Oui, on peut Ă©viter de survoler Bruxelles

Oui, on peut éviter de survoler Bruxelles, mais il a fallu l’application stricte des normes de bruit pour que certaines compagnies s’adaptent (elle ont eu 15 ans pour le faire).

Qui s’oppose: Belgocontrol et BAC, pour des raisons de ralentissement de cadence et leur refus d’adapter en conséquence les heures de départs consenties aux compagnies.
Un ralentissement de cadence aux heures de pointe pour protéger la ville, c’est le prix à payer pour le privilège de disposer d’un aéroport situé à moins de 12km de la capitale de l’Europe.
Il faut maintenir strictement l’application des normes légales.
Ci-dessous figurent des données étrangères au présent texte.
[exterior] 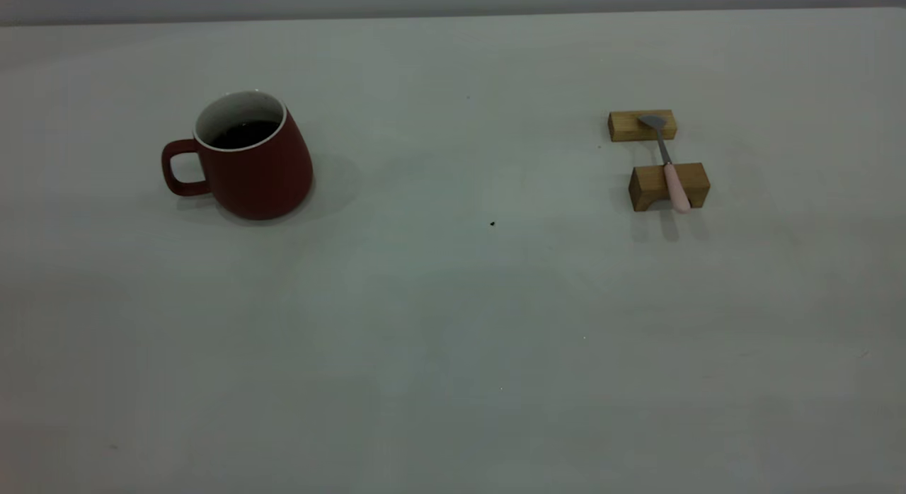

C’est sous la contrainte que BAC, Belgocontrol et les compagnies finiront pas trouver les moyens de s’adapter.
Et si certains se délocalisent à Liège ou à Charleroi, cela ne fera pas un emploi belge en moins.
Quant à ceux qui quitteront le Belgique avec leurs bruyants B747 de  nuit, personne ne s’en plaindra, à part BAC qui perdra quelques recettes. Et puis quand même des travailleurs, mais pas les 200 annoncés et qui, tôt ou tard, auraient été remplacés pour la plupart grâce à la généralisation de la RFID, des chaines automatisées et des robots.